## WORK TASK
Output exactly the first line of the listing and each line after it, through the line that contains "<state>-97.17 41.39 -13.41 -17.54"; add nothing else.

────

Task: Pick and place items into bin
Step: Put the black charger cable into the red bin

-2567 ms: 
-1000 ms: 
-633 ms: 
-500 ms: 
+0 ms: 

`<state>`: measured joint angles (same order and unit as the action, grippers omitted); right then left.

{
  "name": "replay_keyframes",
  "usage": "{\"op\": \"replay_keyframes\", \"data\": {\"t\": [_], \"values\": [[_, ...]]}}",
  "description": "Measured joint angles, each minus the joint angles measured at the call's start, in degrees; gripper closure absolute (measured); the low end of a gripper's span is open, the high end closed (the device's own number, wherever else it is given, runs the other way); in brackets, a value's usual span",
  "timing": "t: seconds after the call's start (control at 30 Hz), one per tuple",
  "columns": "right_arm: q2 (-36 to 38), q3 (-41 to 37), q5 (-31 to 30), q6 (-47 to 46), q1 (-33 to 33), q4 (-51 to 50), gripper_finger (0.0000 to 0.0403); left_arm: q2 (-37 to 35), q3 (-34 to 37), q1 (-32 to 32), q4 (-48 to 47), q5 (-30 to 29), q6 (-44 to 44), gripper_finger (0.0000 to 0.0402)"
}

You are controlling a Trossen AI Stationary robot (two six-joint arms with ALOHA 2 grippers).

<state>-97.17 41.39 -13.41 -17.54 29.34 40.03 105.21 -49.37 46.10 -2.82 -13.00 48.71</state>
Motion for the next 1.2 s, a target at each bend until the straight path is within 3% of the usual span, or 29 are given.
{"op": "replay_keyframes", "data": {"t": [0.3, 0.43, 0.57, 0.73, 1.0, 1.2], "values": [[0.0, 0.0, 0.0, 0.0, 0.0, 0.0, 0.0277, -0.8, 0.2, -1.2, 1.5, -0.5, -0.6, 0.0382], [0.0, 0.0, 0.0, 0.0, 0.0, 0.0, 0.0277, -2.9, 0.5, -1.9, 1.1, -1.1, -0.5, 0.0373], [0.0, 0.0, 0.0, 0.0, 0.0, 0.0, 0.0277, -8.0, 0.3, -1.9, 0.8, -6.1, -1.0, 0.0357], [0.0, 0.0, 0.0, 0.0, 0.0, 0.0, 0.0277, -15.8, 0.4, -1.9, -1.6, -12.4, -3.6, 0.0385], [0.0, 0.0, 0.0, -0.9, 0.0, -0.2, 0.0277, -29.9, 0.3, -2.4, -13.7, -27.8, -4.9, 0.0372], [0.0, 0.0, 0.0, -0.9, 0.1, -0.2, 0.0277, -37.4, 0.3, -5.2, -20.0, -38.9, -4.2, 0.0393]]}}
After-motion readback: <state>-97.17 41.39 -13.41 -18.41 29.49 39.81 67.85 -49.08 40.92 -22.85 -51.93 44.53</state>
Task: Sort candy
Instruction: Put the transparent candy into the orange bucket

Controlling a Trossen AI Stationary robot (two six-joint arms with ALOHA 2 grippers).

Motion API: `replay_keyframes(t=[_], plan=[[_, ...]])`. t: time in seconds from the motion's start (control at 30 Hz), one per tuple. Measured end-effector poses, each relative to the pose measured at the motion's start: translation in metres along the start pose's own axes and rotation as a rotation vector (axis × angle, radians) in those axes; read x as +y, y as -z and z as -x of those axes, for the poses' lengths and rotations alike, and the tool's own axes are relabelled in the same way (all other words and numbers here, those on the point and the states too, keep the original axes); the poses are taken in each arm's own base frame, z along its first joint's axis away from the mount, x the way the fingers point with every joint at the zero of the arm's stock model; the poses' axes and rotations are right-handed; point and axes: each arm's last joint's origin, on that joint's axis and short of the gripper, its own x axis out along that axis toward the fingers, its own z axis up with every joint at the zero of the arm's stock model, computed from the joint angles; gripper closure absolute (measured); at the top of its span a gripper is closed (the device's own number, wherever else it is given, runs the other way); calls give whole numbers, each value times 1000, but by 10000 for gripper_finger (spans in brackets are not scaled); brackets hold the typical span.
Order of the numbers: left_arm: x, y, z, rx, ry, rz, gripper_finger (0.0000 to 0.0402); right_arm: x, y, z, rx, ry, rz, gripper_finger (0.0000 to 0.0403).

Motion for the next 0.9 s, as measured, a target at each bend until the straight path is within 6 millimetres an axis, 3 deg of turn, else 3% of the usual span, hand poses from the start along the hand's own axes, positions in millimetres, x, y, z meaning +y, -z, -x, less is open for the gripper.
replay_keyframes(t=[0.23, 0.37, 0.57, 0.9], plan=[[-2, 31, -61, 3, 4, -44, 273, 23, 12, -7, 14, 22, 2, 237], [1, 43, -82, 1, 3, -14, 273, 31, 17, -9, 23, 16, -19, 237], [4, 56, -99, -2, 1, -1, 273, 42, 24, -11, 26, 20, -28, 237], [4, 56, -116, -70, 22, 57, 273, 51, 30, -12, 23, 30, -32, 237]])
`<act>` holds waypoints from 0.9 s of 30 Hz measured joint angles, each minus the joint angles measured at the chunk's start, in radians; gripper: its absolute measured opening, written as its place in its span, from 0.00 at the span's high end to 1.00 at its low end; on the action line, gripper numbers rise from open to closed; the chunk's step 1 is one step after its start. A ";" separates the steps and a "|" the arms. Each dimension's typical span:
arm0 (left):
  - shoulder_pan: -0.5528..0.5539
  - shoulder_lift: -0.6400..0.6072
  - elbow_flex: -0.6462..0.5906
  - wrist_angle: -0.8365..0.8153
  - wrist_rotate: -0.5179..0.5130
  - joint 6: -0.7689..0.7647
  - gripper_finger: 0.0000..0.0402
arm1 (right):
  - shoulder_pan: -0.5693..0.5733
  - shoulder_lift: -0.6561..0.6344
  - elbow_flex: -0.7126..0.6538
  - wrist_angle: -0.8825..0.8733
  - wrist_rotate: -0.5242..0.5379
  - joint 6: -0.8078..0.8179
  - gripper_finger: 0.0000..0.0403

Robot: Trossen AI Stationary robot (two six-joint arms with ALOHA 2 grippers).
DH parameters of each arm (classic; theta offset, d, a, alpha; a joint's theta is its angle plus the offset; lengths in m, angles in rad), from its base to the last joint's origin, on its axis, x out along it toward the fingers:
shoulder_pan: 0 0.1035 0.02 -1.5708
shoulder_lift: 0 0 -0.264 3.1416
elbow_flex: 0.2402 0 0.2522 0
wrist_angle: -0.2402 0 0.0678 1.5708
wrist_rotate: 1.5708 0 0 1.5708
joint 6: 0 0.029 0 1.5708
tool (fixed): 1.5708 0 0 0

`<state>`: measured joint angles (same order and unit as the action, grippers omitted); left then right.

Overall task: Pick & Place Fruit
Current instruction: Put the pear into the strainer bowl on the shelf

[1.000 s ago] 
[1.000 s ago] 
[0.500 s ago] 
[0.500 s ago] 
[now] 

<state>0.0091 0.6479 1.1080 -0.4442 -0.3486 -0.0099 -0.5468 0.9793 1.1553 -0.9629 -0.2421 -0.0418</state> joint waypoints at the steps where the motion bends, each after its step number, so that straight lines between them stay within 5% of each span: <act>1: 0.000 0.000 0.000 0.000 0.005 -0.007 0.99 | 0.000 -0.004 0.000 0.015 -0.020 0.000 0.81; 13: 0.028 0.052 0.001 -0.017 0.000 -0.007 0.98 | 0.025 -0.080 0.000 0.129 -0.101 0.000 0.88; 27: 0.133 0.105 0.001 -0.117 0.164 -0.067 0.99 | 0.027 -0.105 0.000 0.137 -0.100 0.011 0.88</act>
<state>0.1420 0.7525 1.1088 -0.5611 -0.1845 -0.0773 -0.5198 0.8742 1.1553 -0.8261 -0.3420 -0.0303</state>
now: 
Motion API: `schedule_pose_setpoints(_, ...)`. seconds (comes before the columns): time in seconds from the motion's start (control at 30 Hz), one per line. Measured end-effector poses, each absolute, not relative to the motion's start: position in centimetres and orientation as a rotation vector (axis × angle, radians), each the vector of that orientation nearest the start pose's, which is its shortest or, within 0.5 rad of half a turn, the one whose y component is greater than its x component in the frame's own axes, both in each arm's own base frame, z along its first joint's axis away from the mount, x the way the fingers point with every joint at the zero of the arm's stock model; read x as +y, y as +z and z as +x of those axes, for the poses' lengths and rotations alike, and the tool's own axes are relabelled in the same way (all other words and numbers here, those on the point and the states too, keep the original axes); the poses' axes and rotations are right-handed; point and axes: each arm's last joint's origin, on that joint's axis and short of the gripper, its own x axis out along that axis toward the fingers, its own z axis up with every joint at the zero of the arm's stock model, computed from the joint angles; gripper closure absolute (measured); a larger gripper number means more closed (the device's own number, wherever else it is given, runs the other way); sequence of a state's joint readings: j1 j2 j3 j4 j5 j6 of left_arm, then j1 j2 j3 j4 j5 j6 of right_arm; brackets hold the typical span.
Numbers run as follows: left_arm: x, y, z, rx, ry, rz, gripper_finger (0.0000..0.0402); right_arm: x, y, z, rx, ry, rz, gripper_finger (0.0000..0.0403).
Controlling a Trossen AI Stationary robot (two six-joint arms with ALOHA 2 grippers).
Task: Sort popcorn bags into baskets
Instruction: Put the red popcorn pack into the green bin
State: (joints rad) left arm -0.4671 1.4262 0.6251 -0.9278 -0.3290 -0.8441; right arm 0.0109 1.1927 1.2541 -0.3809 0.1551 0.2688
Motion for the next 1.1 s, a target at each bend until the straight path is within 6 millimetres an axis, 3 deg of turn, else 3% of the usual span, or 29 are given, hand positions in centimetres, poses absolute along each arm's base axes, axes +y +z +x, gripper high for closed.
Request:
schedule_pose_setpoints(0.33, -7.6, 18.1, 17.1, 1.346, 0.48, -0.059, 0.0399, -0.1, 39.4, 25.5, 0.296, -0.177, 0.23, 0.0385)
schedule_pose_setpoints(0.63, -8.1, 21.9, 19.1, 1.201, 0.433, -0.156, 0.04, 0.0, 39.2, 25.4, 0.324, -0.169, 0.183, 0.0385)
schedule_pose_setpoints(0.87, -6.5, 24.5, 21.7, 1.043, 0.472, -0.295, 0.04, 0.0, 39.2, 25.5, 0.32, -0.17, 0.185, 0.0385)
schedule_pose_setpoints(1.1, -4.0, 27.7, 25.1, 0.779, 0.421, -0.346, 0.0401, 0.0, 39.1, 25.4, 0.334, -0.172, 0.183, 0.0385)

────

## ANSWER TO THIS EXERCISE
Task: Pick and place items into bin
Step: Put the black charger cable into the red bin

-2567 ms: 
-1000 ms: 
-633 ms: 
-500 ms: 
+0 ms: 

`<state>`: measured joint angles (same order and unit as the action, grippers omitted); right then left.

{
  "name": "replay_keyframes",
  "usage": "{\"op\": \"replay_keyframes\", \"data\": {\"t\": [_], \"values\": [[_, ...]]}}",
  "description": "Measured joint angles, each minus the joint angles measured at the call's start, in degrees; gripper closure absolute (measured); the low end of a gripper's span is open, the high end closed (the device's own number, wherever else it is given, runs the other way); in brackets, a value's usual span",
  "timing": "t: seconds after the call's start (control at 30 Hz), one per tuple",
  "columns": "right_arm: q2 (-36 to 38), q3 (-41 to 37), q5 (-31 to 30), q6 (-47 to 46), q1 (-33 to 33), q4 (-51 to 50), gripper_finger (0.0000 to 0.0403); left_arm: q2 (-37 to 35), q3 (-34 to 37), q1 (-32 to 32), q4 (-48 to 47), q5 (-30 to 29), q6 (-44 to 44), gripper_finger (0.0000 to 0.0402)"
}

You are controlling a Trossen AI Stationary robot (two six-joint arms with ALOHA 2 grippers).

<state>-97.17 41.39 -13.41 -17.54 29.34 40.03 105.21 -49.37 46.10 -2.82 -13.00 48.71</state>

The exercise calls for nothing further.